Our Mac is more like a Ruth's Chris steak, but wrapped up in a trendy, California-designed casing with a glowing apple on the back.

So now I'm going to download some obscure singer-songwriter folk songs, put on some man-capris, complain about any coffee which costs less than $4 a cup even though it tastes the same as cheap coffee and feign an interest in politics and first edition books.

Because that's what Apple owners do, right?

And as soon as I figure out all the gadgets on iPhoto, I'm going to erase that double-chin in the picture above.

Goodbye Gates.

Hello Jobs.

January 24, 2007

"Go Team!"...

or "Go Whities!"??
So last night us and the Kings went to a soccer match. Neither of us had been to one before- like not even a little league soccer game. The Kings explained the basics to us. So it was new and fun. It was our national team against Singapore so there was quite the crowd (picture above is before the half started so everyone was pretty docile). They ended up tying 1-1, so no one left in a bad mood- I guess.
The only scoring happened in the 2nd half. Above is the celebrating after the score. As much as this was a normal sporting event- loud music, big screen, fans wearing colors, national flags waving, chanting, booing, etc- something odd happened when we got there that is worthy of the "we live in a foreign country" blog.

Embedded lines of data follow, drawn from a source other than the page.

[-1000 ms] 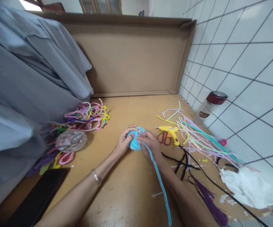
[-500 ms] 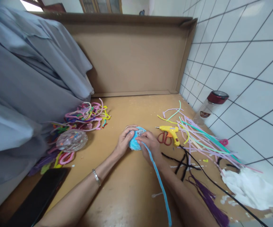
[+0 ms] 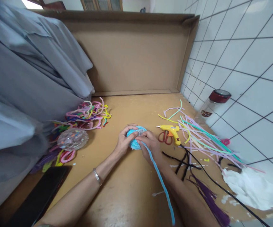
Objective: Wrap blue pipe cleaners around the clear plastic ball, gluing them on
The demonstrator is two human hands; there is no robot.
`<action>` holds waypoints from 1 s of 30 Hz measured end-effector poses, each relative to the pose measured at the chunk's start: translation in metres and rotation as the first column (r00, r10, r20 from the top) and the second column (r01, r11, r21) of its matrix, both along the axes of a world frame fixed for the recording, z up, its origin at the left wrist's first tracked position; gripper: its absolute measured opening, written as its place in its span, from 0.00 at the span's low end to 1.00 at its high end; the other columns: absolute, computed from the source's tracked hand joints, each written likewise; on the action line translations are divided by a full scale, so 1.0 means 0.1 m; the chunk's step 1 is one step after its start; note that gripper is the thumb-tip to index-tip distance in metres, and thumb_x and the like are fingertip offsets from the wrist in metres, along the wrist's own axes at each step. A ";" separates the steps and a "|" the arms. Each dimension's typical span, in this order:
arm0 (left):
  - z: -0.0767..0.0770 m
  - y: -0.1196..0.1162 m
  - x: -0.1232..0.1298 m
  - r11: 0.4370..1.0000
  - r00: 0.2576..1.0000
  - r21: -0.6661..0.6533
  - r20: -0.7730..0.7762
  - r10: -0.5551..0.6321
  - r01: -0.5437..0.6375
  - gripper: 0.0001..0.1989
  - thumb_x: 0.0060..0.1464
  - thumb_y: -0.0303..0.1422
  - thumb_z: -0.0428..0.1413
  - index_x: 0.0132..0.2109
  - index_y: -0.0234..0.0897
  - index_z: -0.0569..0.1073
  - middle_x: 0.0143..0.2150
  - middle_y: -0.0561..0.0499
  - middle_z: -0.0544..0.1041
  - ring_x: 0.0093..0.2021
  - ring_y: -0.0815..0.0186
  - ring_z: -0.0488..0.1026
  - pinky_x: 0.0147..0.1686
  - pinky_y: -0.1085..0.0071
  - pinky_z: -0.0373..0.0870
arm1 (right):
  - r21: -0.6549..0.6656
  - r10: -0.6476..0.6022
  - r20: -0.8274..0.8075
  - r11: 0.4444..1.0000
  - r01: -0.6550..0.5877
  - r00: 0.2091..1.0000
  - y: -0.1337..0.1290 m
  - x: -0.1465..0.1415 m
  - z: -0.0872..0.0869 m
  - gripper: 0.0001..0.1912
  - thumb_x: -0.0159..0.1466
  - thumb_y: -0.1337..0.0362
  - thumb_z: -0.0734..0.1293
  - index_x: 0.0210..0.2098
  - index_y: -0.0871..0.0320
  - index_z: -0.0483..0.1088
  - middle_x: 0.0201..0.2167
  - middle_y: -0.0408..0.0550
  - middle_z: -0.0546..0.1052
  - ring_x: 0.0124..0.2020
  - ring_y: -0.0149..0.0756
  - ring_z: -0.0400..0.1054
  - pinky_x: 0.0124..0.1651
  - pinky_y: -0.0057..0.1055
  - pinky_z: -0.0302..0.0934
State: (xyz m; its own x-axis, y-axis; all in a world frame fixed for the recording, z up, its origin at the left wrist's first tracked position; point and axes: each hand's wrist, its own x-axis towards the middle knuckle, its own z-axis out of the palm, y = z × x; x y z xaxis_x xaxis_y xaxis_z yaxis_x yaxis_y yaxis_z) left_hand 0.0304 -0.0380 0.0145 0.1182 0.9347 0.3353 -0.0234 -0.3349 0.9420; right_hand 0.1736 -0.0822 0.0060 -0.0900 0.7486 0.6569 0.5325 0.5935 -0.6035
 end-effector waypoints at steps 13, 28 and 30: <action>-0.02 0.02 -0.01 1.000 1.000 -0.002 0.002 -0.005 0.005 0.09 0.46 0.29 0.54 0.37 0.37 0.76 0.47 0.46 0.76 0.52 0.57 0.71 0.56 0.60 0.65 | -0.014 -0.016 -0.045 1.000 0.015 0.999 -0.02 -0.03 0.02 0.11 0.64 0.63 0.63 0.37 0.50 0.78 0.31 0.46 0.70 0.35 0.35 0.65 0.38 0.33 0.62; -0.06 0.04 -0.04 1.000 1.000 0.018 0.005 -0.020 0.020 0.11 0.47 0.30 0.52 0.37 0.37 0.77 0.48 0.46 0.76 0.54 0.56 0.70 0.57 0.58 0.64 | -0.048 0.014 -0.081 0.999 -0.018 0.997 -0.01 -0.02 0.01 0.10 0.64 0.61 0.64 0.37 0.51 0.78 0.32 0.46 0.70 0.34 0.34 0.65 0.38 0.32 0.62; -0.07 0.04 -0.04 1.000 1.000 0.018 0.008 -0.023 0.022 0.11 0.47 0.30 0.52 0.38 0.38 0.77 0.48 0.46 0.76 0.54 0.56 0.70 0.57 0.59 0.64 | -0.041 0.020 -0.089 0.999 -0.024 0.996 -0.01 -0.02 0.01 0.10 0.64 0.62 0.64 0.37 0.51 0.78 0.32 0.46 0.70 0.34 0.34 0.65 0.38 0.32 0.62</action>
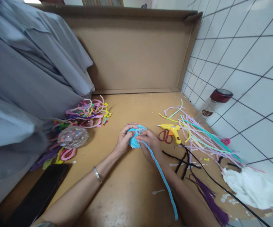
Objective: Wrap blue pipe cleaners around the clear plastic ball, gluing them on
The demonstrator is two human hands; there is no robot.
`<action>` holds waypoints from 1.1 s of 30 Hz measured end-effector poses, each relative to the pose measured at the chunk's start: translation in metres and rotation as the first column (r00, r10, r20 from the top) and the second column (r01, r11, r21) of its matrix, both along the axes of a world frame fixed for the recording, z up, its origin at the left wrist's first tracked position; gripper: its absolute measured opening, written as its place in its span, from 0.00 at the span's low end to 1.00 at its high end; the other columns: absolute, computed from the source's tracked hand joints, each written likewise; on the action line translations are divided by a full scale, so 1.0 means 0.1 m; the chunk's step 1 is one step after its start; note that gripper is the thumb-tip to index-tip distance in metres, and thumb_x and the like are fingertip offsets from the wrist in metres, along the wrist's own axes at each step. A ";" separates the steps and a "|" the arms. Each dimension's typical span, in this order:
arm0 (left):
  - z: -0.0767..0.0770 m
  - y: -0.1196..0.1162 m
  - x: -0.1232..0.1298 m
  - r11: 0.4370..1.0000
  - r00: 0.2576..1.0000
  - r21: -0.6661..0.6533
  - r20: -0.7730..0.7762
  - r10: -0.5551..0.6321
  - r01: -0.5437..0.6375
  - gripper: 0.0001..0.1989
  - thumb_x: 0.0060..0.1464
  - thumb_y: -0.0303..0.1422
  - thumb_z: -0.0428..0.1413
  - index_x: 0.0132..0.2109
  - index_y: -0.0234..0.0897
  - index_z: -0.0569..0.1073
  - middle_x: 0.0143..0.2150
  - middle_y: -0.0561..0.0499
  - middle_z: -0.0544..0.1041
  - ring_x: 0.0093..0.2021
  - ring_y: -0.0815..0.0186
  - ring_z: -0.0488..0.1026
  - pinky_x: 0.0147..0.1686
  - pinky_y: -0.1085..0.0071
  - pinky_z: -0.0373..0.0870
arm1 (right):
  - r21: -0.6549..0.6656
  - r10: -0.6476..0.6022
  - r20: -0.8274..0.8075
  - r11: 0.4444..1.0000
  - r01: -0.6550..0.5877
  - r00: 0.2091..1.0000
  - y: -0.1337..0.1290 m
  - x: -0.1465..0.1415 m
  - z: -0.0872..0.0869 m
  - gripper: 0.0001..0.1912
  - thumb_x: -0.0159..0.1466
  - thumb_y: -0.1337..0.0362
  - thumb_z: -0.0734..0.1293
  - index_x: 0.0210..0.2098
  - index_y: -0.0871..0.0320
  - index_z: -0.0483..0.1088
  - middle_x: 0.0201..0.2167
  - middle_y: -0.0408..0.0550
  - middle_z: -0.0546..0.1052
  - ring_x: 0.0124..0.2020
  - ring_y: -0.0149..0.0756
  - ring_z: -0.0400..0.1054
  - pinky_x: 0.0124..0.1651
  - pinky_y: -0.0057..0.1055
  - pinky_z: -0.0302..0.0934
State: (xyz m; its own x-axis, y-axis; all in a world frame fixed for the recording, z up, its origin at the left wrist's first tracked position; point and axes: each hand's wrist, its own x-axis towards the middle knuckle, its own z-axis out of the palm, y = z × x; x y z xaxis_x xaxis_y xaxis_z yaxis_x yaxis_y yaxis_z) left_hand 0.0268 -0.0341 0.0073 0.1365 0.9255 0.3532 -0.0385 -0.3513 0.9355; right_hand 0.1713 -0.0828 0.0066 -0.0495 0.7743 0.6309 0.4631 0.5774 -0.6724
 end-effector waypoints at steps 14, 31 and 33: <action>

We got there for the 2nd half. Before entering the stadium we all bought bandana's (bright yellow, the team's colors) to show our support. Anthony and Justin tied them in the guy 'kung fu' fashion and Daniela and I wore them like girly headbands. I'm not gonna post the pics of us with the headbands out of vanity...they're really bad pictures. Anyway.
It's pick-your-own seating so as we were making our way down the walkway to some seats things got interesting. (see walkway in top picture for reference). As we 4 white folks with our bright yellow bandana's would walk past a section everyone would start cheering. Since the team was entering the field for the 2nd half we just figured it was for them. But after about 4 sections we all realized they were cheering for us- or at us. The folks with their backs to us in the lower sections were even turning around to cheer us. In the middle of the 5th or 6th section Anthony and Justin responded back to their cheering by holding up their arms and yelling for the team too. That was all it took. When they did that the crowd yelled even louder, stood up, and everyone started sticking their hands out for high-5's. When we finally got to a section with open seats people were shouting at us to come sit by them. Hilarious.

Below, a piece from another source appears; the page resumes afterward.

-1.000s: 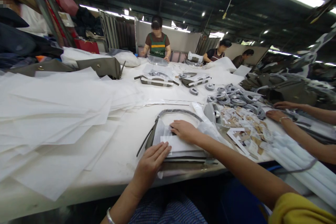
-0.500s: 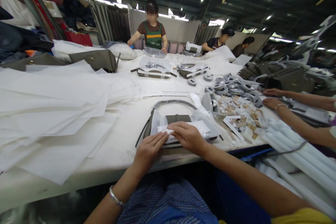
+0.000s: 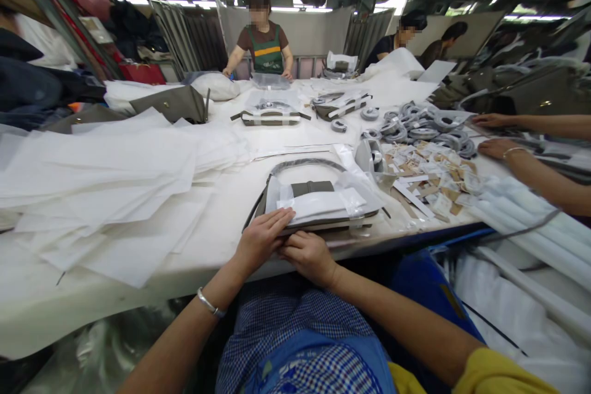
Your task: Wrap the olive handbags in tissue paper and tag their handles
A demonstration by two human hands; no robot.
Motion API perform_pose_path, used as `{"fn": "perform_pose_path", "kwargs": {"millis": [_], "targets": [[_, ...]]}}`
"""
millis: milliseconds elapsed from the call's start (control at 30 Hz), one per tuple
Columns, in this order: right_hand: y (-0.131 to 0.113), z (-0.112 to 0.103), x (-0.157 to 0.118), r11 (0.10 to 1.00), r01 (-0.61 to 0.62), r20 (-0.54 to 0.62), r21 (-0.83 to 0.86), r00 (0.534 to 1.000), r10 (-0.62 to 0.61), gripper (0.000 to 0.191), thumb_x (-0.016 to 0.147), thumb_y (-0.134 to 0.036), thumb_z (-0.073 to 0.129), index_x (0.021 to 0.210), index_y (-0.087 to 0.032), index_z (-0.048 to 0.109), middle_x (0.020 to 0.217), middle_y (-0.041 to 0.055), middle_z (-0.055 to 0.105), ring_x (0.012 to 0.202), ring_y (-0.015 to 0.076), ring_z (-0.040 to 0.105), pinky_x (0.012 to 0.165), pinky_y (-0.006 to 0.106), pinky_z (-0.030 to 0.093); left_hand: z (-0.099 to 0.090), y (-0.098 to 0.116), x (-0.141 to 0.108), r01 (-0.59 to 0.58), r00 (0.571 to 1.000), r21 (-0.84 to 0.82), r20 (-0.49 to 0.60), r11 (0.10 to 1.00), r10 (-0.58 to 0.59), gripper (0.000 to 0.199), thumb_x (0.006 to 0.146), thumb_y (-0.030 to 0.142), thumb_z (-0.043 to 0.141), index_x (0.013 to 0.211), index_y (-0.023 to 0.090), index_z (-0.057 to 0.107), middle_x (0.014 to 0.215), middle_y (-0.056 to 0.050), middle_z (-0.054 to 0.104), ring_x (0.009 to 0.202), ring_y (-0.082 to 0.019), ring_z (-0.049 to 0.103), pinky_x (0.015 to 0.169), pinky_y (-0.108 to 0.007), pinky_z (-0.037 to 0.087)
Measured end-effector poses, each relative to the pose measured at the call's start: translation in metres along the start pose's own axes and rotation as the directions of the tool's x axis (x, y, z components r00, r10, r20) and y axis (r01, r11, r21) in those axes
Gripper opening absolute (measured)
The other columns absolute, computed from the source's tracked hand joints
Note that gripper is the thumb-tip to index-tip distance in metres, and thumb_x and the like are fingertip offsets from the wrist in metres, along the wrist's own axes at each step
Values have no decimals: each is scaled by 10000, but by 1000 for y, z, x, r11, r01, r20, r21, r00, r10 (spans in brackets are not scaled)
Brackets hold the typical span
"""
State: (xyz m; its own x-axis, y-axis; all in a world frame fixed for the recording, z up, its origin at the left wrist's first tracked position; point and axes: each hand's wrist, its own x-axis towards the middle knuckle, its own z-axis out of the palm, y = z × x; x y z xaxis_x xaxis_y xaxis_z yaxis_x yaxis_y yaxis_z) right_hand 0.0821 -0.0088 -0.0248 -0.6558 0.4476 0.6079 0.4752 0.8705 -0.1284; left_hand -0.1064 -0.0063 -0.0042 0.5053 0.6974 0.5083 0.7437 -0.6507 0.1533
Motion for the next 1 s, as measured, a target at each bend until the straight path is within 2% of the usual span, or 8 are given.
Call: {"fn": "perform_pose_path", "kwargs": {"millis": [133, 367, 500, 633, 733, 833, 900, 1000], "targets": [[-4, -4, -2, 1000, 1, -19, 24, 1000, 0, 227, 959, -295, 584, 788, -213, 708, 735, 17, 634, 745, 165, 520, 670, 315, 358, -1, 0, 0, -27, 1000, 22, -9, 999, 27, 655, 880, 146, 617, 1485, 185, 369, 1473, -76, 499, 1374, -216, 445, 1129, -377, 416], [-22, -17, -35, 977, 143, -5, 158, 990, -144, 175, 933, -266, 623, 779, -193, 659, 688, -4, 620, 667, 146, 503, 620, 310, 340, 2, -1, 3, 5, 1000, 44, -26, 999, -4, 636, 899, 200, 629, 1481, 203, 375, 1454, -73, 521, 1354, -221, 470, 1111, -406, 444], [-21, -28, -42, 958, 151, -1, 243, 988, -156, 105, 945, -262, 613, 883, -198, 669, 754, -11, 692, 703, 133, 580, 742, 310, 431, 5, -2, 6, 38, 998, 42, -57, 998, -36, 616, 883, 172, 642, 1456, 203, 419, 1418, -71, 560, 1316, -220, 512, 1097, -409, 459], [-2, -52, -24, 940, 72, -30, 334, 997, -66, 408, 951, -462, 565, 1224, -165, 618, 951, 69, 739, 864, 179, 651, 867, 345, 494, 8, -4, 5, 32, 998, 45, -62, 998, -29, 608, 880, 160, 645, 1447, 189, 429, 1427, -74, 551, 1321, -215, 505, 1098, -398, 458], [28, -68, 12, 947, -102, -101, 306, 985, 138, 286, 983, -342, 530, 1211, -208, 640, 1038, 74, 734, 948, 182, 659, 884, 323, 509, 10, -5, 3, 18, 997, 49, -74, 999, -15, 608, 882, 167, 645, 1448, 186, 424, 1426, -73, 552, 1322, -215, 504, 1095, -398, 461], [74, -67, 68, 921, -349, 7, 174, 935, 354, 236, 976, -280, 529, 1148, -208, 673, 1112, 76, 721, 1052, 186, 650, 958, 313, 483, 10, -6, 3, 18, 998, 68, -69, 998, -13, 593, 890, 185, 640, 1444, 185, 427, 1430, -67, 548, 1318, -220, 506, 1086, -402, 467], [106, -54, 107, 853, -522, 265, -15, 820, 507, 314, 980, -316, 518, 1235, -174, 632, 1207, 102, 690, 1124, 199, 630, 989, 308, 463, 10, -6, 4, 25, 998, 85, -67, 996, -19, 574, 899, 185, 625, 1440, 186, 433, 1434, -60, 544, 1313, -225, 512, 1077, -404, 476], [139, -28, 153, 786, -596, 430, -167, 673, 602, 392, 912, -413, 609, 1084, -74, 709, 1101, 197, 717, 1074, 294, 662, 933, 356, 496, 11, -4, 4, 16, 997, 129, -82, 992, -6, 527, 919, 157, 565, 1432, 180, 444, 1424, -48, 554, 1292, -225, 533, 1045, -401, 502]]}}
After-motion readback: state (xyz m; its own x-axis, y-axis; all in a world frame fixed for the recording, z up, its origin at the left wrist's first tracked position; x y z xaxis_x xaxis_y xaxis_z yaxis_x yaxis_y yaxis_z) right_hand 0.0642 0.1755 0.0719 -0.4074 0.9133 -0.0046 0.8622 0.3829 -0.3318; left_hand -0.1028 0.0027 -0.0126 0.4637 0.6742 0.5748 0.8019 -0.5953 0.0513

White guys with bandanas haven't heard cheering like that since Ralph Maccio's crane kick in Karate Kid I.

January 21, 2007

Haiwan...

...means "animals" in Bahasa.
This week we've encountered a few animals.
Animal lovers and members of PETA should stop reading at this point.

So the first animal we saw wasn't really an animal. Looking out our window to our lovely back yard I thought I saw a small dead mouse. No pictures, but it was about 1 inch long with a tail. Anthony agreed. Couple days later we realized it was poo...in the shape of a small dead mouse. Oh well.
The second animal was a monitor lizard on one of the roads near our house. We saw him when our parents were here. This time we think he was injured...again no pictures, but 4 foot monitor lizards are worth the words.

The third animal entered the scene during a language lesson on Friday. Adik, Kakak's almost 3 year old son, walked into the room carrying, well more shaking, a small cage with an adolescent squirrel in it. Poor thing was so scared, particularly when Adik got near the cage- what else can a 3 yr old do but shake a cage? I mean, he couldn't hold the squirrel so shaking was the best interaction he could get. Any animal activists that didn't stop reading when I told you to, yes, of course we tried to stop him.Saturday morning we went with Kakak and family to an aquarium to get fish for their new home aquarium.
All was going well. Seemed like your average fish aquarium.
They had huge dragon fish (common in Asia...I think) mostly just for display purposes.They had coy. Typical.

Then things started getting interesting.
Ever heard of a clown-face fish?We hadn't either. But there it was. It was the neatest thing. A fish that looked like it had pink lipstick. That was enough to make me consider getting my own aquarium, just to have the lipstick fish.
But as we made our way past the rest of the tanks...the lights slowly came on...
I'm guessing that because you've never heard of a Clown-face fish, you've probably never heard of the "Argyle Fish" either...Didn't think so.
If that has dazzled your curiosity then you may not be prepared for the elusive "Chinese Lucky Fish"...
Those of you not well-versed in Chinese Characters don't realize that the scales on this fish are telling you to catch it, and if you do you get 3 wishes.
Kidding, we can't tell what the character actually says because we don't know Chinese- but given the name, I bet it's something to do with "Lucky."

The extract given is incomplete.